_ACTIVITY_. Please find the lines in the entries below that contain the word "angles", and copy each one.

Dataset items

+ + + +

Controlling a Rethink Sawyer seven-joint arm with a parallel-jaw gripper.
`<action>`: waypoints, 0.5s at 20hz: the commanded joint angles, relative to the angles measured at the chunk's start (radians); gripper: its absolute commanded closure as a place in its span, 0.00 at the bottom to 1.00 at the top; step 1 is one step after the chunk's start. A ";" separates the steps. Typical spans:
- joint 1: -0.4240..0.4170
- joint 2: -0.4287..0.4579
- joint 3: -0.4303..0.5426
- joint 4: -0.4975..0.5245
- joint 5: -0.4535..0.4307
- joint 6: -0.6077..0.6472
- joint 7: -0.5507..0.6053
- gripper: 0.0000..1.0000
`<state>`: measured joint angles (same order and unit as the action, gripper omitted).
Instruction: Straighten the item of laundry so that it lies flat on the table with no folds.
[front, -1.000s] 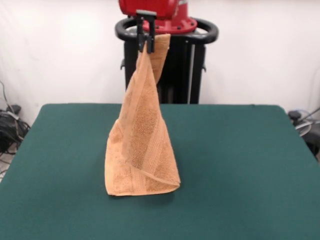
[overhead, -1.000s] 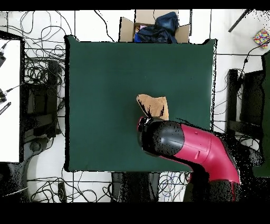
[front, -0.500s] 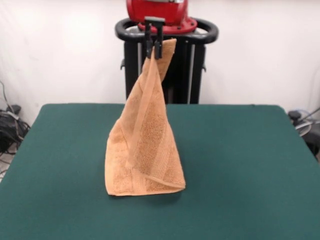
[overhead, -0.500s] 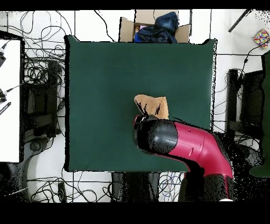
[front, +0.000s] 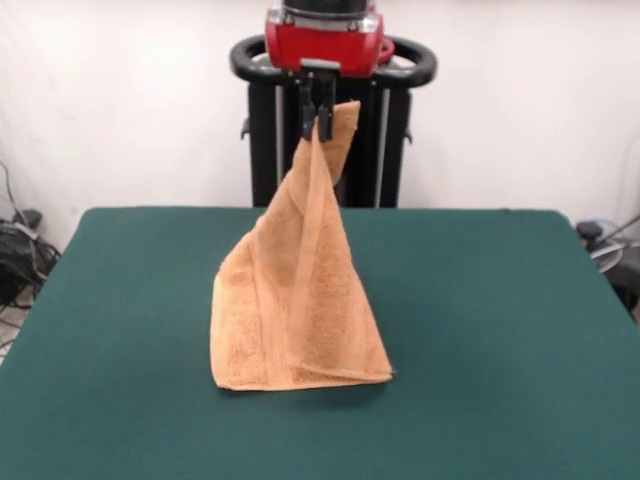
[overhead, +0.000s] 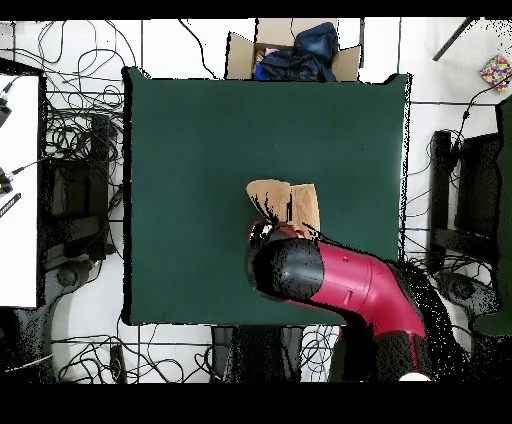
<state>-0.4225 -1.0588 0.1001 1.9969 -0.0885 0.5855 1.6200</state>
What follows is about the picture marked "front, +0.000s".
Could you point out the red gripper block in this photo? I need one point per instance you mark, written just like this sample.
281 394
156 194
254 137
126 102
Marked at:
325 45

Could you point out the tan terry towel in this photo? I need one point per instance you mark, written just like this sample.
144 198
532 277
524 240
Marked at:
300 300

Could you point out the red robot base flange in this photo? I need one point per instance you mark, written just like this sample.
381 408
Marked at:
387 47

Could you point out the dark green table cloth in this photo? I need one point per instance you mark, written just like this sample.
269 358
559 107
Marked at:
100 350

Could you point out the grey curved stand base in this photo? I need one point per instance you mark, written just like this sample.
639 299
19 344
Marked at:
607 255

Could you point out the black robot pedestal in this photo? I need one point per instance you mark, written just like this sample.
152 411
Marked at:
380 150

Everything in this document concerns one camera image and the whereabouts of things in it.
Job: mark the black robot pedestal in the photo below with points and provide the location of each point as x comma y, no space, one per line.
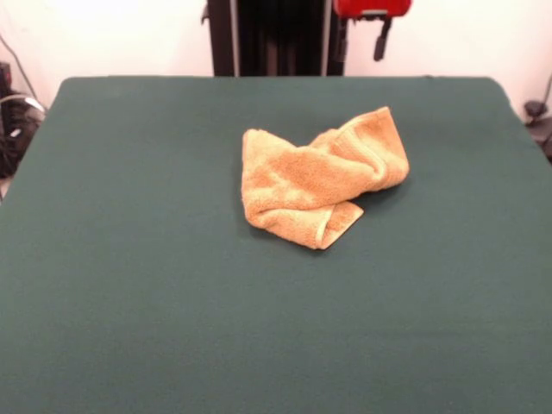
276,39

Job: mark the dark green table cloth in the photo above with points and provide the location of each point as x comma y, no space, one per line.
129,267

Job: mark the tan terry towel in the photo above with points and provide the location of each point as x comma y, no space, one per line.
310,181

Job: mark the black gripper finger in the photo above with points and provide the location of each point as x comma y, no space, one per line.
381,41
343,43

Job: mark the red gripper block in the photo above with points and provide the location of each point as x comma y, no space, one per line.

+ + + +

_EXERCISE ANSWER_.
`<action>`: waypoints, 0.5s at 20hz: the commanded joint angles, relative to the angles measured at the chunk's start (radians); gripper: its absolute commanded closure as a place in its span, 0.00 at the bottom to 1.00 at the top; step 1 is one step after the chunk's start. A ";" separates the steps. Typical spans:
`<state>`: measured joint angles (same order and unit as the action, gripper omitted).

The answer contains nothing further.